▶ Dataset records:
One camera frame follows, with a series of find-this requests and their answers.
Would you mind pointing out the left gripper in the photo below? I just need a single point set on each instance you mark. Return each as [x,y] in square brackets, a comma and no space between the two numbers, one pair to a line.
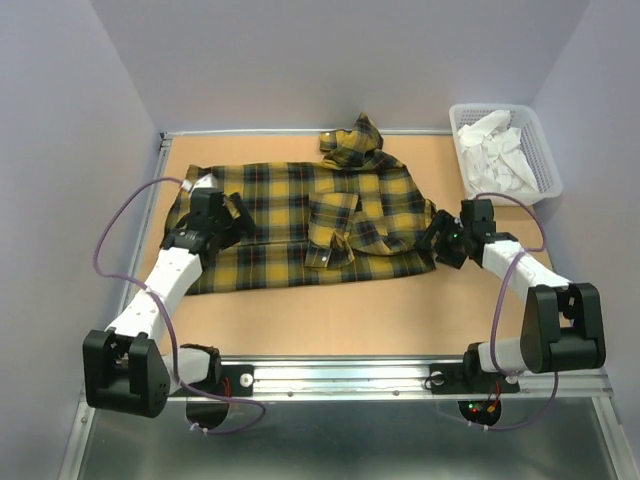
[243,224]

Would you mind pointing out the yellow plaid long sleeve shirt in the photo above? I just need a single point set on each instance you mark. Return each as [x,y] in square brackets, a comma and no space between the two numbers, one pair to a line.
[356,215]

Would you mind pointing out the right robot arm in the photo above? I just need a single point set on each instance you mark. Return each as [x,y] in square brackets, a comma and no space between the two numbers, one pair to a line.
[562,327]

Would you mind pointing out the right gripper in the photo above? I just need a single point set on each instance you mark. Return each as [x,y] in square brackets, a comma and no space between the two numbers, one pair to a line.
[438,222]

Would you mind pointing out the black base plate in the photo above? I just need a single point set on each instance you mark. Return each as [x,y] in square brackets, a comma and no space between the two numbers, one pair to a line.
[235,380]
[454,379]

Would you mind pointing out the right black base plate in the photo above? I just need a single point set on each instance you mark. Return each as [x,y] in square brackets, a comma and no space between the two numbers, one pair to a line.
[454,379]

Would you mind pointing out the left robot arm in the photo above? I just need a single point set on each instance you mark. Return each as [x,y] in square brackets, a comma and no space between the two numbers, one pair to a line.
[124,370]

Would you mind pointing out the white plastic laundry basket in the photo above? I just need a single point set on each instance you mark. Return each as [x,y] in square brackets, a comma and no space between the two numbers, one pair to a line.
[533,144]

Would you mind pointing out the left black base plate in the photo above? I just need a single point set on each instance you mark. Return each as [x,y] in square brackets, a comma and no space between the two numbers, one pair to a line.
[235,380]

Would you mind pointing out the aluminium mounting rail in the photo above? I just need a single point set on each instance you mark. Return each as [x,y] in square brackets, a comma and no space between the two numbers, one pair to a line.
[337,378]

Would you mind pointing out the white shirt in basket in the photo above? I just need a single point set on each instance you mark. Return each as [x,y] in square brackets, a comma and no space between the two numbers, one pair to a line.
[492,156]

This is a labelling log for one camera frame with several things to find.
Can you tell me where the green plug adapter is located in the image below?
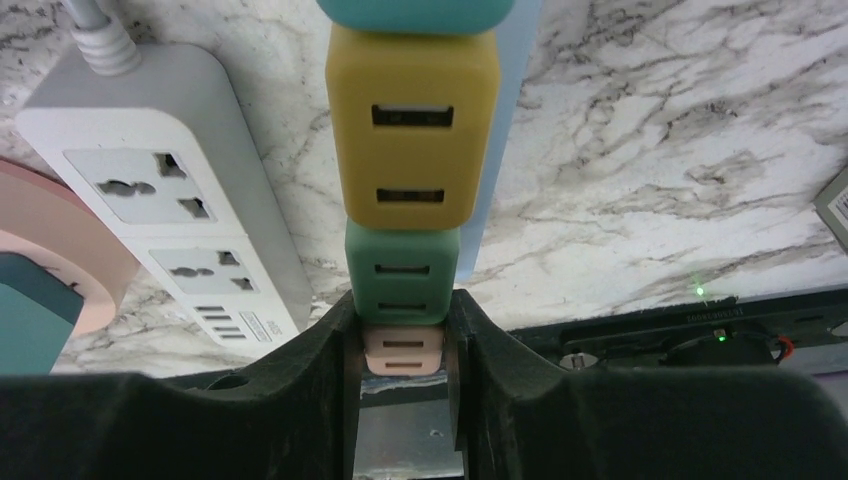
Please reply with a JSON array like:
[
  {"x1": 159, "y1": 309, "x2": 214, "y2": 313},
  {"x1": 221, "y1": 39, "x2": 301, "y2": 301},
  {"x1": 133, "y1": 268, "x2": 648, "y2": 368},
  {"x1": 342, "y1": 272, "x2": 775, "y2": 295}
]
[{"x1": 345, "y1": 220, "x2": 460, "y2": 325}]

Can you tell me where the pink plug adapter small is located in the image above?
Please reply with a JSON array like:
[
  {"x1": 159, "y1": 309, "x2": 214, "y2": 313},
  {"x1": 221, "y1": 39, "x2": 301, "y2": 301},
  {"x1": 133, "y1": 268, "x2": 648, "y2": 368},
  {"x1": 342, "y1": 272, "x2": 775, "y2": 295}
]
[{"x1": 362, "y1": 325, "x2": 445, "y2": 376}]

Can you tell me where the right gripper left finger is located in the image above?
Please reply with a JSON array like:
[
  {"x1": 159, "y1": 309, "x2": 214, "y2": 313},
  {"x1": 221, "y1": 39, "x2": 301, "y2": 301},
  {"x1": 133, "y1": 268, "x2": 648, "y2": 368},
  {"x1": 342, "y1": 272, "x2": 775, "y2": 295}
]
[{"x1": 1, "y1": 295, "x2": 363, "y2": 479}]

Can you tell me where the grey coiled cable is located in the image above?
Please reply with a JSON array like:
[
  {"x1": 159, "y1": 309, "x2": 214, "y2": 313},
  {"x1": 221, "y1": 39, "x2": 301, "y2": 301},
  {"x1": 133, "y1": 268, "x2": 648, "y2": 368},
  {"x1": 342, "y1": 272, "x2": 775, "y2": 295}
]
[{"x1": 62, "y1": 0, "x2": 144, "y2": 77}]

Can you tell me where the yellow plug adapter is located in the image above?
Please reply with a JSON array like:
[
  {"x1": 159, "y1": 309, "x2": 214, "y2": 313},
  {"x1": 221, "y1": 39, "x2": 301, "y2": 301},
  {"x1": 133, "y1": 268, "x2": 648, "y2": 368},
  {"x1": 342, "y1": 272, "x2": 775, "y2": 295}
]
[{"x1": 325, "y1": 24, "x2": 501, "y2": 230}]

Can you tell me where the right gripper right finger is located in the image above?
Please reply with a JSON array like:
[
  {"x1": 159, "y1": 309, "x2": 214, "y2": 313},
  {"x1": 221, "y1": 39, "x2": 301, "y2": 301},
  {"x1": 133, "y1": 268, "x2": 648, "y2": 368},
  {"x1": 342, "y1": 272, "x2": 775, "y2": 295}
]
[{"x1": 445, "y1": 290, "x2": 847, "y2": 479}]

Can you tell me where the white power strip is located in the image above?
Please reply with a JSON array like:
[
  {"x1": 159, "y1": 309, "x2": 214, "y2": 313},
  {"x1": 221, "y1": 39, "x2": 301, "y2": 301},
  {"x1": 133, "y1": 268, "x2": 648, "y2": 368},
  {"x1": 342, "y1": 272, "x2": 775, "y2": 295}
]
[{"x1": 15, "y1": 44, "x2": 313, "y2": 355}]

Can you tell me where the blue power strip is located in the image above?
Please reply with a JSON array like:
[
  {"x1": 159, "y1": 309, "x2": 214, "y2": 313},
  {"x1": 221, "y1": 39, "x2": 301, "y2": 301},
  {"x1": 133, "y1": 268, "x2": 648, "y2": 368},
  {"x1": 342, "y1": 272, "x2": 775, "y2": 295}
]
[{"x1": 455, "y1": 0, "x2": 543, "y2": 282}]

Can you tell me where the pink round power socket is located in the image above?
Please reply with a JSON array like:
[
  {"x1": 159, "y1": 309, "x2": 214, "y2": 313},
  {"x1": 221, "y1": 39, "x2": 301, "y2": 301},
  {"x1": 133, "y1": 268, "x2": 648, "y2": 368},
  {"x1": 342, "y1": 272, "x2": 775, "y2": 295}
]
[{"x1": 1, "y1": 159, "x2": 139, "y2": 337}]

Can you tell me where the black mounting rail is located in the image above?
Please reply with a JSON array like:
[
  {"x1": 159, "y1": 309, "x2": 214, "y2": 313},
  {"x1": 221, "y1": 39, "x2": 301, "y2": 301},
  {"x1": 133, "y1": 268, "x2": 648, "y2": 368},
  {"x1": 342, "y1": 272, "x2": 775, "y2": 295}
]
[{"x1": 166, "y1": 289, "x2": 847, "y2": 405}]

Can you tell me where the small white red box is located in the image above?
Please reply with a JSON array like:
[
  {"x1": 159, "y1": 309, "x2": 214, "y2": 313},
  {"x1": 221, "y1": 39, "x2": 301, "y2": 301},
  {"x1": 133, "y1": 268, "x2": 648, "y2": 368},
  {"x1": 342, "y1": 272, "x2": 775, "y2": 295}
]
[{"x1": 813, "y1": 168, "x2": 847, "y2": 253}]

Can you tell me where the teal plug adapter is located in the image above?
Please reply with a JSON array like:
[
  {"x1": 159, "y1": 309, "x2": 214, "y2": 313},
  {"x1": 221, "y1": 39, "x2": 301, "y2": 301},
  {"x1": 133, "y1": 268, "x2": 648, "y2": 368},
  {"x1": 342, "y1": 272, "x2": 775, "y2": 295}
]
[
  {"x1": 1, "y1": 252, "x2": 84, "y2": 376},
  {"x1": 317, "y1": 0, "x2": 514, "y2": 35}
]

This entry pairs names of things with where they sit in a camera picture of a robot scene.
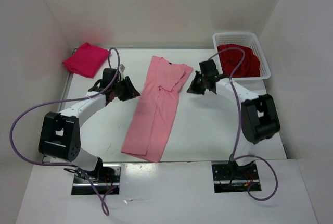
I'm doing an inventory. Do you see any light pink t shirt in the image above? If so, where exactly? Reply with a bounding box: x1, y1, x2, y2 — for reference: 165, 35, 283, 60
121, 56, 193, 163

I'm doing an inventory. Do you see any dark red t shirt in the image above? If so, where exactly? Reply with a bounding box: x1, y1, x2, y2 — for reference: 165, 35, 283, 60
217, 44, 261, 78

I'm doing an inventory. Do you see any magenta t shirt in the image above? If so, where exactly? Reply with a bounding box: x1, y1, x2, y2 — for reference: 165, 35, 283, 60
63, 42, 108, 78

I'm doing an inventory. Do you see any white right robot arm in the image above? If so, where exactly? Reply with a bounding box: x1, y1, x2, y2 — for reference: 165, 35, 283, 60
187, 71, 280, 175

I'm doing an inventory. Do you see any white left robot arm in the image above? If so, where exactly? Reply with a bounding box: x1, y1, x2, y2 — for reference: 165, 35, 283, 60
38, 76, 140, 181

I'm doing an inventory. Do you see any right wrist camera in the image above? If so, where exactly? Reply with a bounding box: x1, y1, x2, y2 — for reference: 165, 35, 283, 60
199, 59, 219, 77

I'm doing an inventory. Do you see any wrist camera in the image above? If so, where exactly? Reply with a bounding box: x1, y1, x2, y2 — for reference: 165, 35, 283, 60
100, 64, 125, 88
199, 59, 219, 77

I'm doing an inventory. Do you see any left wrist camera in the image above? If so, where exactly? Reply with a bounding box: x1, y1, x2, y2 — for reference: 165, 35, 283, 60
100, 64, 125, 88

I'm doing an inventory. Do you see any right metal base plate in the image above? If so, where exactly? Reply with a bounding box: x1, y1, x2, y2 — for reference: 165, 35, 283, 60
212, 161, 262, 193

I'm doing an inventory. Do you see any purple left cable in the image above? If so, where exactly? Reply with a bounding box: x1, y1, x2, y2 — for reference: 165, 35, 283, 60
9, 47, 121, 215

▶ Directions for this task:
Reproduce each line above that contains "plug".

▶ Expected output:
Can you tell me where the green plug adapter is located in the image below?
Can you tell me where the pink plug adapter small is located in the image above?
Can you tell me where the yellow plug adapter is located in the image above?
Can you tell me where the teal plug adapter is located in the image above?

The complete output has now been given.